**Aim of the exercise**
Find every line containing the word "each" in the records below; report only how many there are.

**Data provided**
##############################
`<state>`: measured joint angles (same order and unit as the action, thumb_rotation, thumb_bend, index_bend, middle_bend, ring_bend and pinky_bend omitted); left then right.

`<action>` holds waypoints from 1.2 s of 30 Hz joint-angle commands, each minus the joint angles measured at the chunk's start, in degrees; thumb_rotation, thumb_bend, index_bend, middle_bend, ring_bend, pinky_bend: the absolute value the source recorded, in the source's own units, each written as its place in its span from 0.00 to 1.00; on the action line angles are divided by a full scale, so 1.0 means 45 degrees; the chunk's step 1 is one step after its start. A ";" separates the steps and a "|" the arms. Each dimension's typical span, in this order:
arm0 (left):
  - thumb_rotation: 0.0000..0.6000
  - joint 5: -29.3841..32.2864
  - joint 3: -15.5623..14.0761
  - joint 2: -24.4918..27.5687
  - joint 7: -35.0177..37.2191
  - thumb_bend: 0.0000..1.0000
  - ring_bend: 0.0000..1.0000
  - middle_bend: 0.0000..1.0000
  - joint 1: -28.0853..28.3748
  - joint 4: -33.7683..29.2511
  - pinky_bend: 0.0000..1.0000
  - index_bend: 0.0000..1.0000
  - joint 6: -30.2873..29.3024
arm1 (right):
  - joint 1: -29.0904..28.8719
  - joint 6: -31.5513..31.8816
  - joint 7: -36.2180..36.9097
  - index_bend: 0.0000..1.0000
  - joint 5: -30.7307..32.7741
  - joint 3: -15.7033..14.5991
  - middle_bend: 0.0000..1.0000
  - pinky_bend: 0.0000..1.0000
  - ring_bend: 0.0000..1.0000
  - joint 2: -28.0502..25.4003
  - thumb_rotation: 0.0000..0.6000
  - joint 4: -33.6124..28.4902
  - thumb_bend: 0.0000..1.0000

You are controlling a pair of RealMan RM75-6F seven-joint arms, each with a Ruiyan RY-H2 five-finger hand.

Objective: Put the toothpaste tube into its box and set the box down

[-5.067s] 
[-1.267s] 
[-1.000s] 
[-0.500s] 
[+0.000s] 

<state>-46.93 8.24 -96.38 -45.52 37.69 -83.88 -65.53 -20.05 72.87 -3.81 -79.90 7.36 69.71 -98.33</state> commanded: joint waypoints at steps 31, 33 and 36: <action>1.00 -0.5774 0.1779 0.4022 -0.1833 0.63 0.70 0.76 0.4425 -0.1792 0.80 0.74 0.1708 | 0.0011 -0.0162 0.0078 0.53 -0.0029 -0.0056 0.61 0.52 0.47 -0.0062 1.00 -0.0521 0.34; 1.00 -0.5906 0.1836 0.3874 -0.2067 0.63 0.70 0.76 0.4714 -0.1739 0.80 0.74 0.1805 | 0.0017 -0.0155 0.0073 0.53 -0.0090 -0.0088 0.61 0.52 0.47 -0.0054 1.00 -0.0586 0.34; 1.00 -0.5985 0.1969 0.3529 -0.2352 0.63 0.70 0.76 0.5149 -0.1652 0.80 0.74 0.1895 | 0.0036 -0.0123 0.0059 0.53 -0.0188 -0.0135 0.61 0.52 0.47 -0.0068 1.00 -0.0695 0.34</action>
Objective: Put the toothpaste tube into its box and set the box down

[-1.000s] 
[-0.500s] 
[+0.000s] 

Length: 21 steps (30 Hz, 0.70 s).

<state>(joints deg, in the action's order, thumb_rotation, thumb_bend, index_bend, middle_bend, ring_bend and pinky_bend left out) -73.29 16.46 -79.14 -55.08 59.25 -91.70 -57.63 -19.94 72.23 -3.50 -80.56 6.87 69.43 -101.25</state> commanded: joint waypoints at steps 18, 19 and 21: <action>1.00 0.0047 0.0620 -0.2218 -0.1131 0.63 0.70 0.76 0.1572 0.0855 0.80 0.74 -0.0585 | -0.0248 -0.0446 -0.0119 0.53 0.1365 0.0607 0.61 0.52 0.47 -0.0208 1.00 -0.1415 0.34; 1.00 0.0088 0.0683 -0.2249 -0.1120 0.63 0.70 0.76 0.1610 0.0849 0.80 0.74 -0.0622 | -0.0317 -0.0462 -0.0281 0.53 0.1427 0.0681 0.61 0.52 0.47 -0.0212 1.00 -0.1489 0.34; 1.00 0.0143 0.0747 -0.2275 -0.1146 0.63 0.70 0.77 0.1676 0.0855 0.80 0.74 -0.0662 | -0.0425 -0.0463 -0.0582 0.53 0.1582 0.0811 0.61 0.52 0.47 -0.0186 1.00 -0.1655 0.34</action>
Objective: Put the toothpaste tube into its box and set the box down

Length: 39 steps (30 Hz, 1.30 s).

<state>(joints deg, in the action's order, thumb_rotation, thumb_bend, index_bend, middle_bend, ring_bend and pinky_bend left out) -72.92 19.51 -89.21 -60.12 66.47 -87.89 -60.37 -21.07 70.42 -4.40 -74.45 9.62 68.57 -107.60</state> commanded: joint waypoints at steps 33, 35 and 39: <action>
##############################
**Task answer**
2